━━━━━ DATA EXTRACT

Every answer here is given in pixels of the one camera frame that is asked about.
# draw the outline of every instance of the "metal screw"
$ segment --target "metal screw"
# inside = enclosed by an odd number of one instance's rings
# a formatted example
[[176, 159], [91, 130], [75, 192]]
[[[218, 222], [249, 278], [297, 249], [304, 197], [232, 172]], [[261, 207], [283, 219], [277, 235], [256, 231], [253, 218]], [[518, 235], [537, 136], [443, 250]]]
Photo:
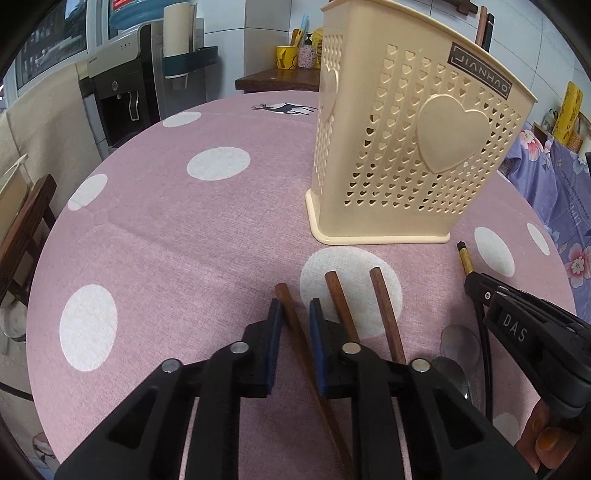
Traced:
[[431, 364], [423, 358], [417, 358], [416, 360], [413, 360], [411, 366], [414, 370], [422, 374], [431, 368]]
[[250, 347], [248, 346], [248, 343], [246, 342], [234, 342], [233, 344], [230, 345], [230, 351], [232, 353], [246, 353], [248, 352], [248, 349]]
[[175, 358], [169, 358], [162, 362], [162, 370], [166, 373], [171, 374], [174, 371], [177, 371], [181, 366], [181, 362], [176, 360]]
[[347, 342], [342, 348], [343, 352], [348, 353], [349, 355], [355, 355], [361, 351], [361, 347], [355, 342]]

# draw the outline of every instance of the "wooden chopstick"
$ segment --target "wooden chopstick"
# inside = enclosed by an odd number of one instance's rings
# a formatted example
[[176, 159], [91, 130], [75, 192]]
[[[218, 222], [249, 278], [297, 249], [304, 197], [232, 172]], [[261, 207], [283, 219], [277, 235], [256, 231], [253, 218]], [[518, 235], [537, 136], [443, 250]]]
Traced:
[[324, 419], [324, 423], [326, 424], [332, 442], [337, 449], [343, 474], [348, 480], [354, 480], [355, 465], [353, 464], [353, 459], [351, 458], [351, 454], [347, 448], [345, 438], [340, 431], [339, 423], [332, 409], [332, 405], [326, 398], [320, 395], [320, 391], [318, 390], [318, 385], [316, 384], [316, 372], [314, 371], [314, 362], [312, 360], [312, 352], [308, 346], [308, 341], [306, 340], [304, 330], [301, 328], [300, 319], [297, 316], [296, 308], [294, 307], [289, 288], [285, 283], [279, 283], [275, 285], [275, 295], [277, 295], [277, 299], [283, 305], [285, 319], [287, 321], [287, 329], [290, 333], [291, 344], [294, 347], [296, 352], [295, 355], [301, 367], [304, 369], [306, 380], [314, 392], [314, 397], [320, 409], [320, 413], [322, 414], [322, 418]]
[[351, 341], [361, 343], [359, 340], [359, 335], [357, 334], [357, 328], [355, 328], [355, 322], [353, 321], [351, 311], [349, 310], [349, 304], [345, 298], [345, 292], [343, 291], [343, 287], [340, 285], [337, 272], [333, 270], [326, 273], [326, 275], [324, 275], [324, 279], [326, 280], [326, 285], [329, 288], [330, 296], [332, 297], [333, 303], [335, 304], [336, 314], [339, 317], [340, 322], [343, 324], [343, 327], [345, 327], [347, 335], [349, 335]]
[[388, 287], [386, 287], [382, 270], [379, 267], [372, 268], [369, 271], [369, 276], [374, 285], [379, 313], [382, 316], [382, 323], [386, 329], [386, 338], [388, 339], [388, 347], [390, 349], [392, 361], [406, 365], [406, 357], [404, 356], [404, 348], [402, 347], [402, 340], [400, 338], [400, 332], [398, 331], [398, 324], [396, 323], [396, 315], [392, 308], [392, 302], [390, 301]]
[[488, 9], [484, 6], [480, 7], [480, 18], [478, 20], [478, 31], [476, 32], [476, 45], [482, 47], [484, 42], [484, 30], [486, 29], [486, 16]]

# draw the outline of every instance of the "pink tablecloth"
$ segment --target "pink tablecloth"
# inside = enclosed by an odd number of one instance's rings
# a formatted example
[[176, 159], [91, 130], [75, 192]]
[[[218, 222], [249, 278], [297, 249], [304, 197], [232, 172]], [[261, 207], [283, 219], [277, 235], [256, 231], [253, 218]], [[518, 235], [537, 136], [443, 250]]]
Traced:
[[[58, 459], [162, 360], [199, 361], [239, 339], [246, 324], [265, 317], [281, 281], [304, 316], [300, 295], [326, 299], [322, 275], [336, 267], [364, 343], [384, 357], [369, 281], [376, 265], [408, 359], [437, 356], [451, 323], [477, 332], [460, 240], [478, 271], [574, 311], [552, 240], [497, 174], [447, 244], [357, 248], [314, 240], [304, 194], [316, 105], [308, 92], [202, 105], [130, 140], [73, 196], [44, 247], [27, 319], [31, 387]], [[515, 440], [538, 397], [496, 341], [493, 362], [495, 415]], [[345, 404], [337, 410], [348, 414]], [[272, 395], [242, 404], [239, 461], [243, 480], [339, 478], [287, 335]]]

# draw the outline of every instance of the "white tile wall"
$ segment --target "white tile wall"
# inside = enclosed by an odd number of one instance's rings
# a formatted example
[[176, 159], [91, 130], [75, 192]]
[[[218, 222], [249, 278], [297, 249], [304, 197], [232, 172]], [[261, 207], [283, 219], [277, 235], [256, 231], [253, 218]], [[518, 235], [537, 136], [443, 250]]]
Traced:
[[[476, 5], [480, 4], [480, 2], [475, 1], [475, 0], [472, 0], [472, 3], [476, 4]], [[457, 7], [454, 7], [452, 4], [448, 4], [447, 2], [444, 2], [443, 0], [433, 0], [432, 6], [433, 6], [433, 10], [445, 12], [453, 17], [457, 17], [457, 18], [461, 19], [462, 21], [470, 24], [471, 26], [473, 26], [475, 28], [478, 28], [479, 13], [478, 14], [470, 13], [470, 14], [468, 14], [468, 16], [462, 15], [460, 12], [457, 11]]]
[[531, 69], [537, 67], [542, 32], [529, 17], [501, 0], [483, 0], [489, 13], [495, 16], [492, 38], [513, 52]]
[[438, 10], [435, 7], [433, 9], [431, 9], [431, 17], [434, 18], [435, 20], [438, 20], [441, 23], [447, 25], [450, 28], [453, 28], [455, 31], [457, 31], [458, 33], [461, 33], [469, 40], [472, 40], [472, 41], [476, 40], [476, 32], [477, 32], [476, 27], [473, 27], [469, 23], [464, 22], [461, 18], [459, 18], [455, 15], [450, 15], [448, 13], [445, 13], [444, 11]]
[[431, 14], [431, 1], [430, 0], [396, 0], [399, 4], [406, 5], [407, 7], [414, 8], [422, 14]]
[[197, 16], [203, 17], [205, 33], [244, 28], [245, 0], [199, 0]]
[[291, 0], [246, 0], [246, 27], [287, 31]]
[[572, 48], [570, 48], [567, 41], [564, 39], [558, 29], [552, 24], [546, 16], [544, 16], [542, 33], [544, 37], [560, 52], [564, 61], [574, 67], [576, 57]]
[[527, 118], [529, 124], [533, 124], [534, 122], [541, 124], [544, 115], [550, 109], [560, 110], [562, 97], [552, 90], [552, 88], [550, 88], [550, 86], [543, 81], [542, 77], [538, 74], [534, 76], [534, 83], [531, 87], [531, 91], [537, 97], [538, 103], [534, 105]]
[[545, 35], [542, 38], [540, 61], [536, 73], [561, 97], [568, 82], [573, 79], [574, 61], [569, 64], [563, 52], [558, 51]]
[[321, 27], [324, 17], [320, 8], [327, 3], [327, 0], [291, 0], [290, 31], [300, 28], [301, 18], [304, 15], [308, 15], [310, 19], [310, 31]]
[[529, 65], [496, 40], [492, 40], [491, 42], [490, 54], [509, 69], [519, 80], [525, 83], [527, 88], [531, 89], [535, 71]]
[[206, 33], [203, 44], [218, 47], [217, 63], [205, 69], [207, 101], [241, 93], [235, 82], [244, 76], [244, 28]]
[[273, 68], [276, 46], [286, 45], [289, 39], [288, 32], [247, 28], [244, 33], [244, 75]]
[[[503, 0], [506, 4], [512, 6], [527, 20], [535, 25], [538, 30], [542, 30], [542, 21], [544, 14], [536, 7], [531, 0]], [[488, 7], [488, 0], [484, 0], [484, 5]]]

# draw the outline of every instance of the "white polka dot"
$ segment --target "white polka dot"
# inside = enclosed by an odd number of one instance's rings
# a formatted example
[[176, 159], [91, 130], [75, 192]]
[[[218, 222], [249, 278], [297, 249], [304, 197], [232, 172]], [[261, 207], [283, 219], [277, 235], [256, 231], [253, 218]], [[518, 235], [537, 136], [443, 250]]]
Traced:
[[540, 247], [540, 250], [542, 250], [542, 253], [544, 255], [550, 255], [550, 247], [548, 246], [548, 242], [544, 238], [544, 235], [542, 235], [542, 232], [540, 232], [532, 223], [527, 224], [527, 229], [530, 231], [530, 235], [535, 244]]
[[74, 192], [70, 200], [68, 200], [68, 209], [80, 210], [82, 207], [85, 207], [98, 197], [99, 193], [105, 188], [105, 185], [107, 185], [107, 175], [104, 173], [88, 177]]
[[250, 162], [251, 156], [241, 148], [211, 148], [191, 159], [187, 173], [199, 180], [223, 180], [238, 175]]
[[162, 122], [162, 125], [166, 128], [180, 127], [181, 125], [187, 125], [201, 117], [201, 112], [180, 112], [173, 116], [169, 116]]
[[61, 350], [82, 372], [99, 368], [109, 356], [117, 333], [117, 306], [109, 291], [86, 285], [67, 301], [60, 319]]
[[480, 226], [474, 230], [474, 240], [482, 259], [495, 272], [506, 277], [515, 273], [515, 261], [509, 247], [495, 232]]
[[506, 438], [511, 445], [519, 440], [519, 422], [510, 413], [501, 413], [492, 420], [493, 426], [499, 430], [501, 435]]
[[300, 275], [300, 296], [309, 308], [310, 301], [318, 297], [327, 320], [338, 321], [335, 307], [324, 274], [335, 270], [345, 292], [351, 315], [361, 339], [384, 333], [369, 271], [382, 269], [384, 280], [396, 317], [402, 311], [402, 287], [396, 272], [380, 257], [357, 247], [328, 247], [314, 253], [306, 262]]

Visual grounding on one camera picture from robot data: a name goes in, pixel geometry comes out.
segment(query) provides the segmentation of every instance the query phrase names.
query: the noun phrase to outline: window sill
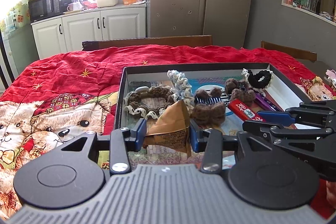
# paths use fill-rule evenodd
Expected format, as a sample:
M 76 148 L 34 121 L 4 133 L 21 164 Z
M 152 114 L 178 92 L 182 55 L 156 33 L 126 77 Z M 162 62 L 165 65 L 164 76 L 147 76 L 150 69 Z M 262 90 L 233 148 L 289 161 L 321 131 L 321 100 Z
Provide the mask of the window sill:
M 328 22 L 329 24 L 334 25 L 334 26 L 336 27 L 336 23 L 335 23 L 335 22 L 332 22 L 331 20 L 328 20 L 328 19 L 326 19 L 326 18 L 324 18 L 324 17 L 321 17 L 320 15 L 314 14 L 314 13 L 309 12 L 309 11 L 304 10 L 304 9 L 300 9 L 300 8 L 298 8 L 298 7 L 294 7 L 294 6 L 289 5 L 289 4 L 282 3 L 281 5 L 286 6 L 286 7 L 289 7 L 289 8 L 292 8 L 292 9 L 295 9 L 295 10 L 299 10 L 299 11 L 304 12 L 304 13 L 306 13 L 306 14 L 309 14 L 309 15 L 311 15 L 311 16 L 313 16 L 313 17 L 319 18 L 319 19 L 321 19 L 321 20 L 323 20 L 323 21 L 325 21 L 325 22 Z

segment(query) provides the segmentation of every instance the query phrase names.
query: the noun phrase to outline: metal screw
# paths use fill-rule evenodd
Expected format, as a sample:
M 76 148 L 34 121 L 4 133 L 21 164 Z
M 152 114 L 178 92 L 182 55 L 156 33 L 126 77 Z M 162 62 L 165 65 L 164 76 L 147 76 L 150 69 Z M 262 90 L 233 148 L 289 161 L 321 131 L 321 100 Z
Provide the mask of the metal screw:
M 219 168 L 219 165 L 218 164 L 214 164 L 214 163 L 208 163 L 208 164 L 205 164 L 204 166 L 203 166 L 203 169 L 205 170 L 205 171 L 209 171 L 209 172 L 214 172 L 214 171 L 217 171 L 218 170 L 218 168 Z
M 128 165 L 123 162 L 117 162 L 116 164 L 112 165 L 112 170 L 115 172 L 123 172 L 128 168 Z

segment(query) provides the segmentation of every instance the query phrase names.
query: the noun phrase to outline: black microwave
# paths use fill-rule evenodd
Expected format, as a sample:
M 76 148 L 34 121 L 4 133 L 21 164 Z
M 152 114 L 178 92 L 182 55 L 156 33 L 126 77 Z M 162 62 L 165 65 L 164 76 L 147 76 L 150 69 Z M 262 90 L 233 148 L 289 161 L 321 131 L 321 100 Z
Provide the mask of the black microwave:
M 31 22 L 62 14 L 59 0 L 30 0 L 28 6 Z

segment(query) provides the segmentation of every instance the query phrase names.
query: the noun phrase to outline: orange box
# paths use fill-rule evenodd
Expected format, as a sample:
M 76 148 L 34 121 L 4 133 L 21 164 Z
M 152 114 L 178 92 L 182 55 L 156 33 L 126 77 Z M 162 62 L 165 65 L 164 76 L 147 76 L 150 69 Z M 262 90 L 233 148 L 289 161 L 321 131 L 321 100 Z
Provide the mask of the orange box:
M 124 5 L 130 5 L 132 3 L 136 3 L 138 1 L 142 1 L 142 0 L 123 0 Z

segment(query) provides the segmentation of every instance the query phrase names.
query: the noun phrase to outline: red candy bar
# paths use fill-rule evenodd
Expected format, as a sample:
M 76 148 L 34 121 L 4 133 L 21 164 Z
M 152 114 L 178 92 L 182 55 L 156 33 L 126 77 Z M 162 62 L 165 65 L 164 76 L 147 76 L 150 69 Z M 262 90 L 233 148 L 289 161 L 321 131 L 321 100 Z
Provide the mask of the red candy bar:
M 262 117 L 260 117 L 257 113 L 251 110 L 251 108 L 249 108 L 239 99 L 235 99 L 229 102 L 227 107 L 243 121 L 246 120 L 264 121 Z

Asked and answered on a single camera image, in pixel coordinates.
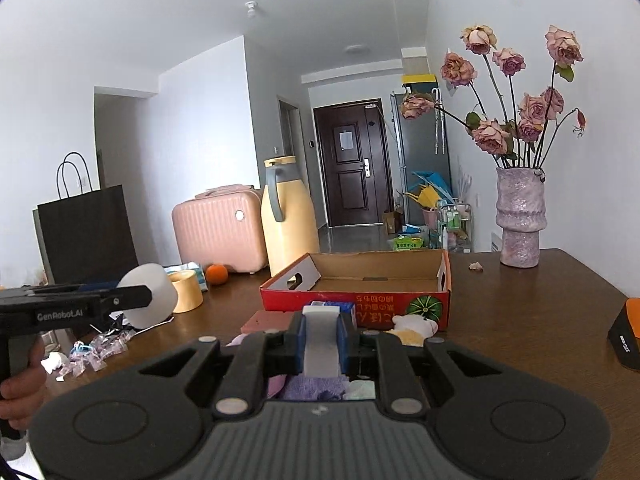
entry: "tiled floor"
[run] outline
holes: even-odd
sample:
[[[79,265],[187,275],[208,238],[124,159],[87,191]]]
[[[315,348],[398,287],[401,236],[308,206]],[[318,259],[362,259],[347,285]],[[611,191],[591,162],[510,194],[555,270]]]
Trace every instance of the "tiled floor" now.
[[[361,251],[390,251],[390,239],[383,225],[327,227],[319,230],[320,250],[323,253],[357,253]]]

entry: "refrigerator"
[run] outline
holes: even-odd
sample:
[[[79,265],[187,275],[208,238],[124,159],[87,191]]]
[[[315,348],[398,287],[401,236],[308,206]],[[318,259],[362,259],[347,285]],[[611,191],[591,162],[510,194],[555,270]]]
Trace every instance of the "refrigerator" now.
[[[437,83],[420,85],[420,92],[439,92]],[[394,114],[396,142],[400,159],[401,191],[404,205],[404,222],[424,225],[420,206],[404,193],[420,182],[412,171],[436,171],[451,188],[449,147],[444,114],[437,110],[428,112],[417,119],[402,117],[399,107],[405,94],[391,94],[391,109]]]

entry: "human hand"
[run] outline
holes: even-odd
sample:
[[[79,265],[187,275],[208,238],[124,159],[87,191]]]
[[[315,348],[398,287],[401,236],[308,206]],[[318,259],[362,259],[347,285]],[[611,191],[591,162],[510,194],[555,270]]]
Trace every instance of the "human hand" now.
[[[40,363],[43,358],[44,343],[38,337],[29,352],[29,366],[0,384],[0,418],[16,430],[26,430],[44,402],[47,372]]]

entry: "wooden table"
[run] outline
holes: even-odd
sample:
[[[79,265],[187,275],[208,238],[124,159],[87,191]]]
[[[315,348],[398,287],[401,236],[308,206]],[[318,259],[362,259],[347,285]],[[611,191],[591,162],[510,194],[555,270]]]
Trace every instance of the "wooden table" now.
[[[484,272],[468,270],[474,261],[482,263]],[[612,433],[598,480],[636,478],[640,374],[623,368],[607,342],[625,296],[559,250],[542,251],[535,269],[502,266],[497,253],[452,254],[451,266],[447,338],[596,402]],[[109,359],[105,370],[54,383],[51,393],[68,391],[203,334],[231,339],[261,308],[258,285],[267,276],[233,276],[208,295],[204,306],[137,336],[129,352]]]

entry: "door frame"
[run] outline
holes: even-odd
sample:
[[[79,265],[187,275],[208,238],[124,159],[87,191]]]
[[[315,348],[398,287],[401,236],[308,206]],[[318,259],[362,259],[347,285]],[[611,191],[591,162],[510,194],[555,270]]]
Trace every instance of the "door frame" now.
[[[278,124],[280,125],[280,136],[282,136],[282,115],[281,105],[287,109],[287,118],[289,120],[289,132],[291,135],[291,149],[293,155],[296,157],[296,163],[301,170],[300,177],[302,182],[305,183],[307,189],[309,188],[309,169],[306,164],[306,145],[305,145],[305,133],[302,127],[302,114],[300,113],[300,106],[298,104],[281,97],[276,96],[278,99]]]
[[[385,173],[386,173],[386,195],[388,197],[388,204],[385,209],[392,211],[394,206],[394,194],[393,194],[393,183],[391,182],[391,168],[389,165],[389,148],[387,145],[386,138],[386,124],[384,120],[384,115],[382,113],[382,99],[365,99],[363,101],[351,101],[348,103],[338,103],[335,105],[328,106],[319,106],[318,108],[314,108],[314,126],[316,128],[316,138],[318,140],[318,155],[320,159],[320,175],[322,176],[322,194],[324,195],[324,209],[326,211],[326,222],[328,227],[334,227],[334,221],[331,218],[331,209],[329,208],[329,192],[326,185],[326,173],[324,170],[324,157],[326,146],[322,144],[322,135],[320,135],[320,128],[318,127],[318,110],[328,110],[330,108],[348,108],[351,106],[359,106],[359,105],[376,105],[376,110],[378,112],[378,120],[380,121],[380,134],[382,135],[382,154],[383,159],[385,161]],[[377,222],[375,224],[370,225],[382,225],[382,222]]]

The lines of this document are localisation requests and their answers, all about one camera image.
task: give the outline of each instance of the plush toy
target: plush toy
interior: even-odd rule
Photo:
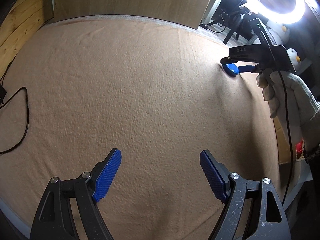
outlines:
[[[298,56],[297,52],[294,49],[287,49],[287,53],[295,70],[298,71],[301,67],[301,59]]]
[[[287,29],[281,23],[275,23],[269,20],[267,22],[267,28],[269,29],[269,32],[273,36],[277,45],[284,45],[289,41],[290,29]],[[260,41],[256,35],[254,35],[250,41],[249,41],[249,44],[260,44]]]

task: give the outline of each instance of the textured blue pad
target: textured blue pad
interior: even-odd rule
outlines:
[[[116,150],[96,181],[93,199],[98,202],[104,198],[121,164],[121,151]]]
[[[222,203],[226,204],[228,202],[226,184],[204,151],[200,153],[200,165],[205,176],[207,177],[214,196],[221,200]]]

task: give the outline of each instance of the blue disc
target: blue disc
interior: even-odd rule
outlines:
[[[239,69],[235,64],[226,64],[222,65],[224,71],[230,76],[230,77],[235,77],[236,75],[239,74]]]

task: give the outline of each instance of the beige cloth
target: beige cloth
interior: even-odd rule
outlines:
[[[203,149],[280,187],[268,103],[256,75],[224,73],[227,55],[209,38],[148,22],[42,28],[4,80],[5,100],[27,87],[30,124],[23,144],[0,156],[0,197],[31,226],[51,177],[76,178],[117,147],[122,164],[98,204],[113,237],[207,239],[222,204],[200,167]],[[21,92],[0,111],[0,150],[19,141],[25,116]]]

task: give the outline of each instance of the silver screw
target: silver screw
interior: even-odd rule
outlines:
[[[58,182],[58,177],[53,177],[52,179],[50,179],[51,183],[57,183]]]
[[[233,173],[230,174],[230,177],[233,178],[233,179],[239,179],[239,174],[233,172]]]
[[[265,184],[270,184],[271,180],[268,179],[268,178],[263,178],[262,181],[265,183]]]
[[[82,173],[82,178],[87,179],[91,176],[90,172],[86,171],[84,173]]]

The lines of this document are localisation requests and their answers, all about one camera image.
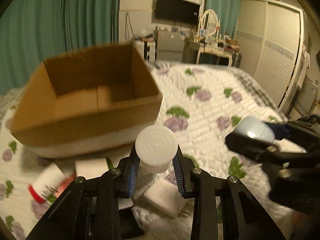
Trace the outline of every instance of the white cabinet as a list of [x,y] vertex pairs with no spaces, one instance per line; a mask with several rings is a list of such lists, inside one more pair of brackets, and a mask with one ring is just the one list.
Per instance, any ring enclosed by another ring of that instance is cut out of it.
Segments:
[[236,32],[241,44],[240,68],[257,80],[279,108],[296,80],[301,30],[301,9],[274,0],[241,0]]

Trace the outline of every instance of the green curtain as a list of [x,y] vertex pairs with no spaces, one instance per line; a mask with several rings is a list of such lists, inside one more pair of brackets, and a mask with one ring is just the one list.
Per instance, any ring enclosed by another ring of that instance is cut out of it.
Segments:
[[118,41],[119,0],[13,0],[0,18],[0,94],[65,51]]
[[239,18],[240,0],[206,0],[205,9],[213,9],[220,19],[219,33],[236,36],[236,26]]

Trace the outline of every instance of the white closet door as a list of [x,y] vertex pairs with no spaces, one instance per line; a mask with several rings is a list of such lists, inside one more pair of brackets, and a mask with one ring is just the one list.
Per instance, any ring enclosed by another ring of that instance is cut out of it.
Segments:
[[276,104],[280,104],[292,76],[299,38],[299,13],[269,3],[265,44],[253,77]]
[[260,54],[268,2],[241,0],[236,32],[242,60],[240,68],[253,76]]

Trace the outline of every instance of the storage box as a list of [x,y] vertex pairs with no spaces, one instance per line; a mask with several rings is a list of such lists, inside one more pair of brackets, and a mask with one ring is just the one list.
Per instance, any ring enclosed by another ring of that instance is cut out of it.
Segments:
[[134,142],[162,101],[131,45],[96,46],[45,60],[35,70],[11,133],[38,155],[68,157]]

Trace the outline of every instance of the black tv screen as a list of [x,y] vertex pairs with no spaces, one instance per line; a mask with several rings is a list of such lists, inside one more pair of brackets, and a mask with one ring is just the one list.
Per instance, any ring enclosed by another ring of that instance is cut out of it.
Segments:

━━━━━━━━━━

> [INSTRUCTIONS TO FOLLOW]: Filter the entries down to the lines that hold "each". Copy those lines.

> [ANSWER SPACE]:
task: give the outline of each instance of the plush toy
task: give the outline of each instance of the textured blue pad
task: give the outline of each instance of the blue disc
task: give the outline of each instance of the beige cloth
task: give the outline of each instance of the silver screw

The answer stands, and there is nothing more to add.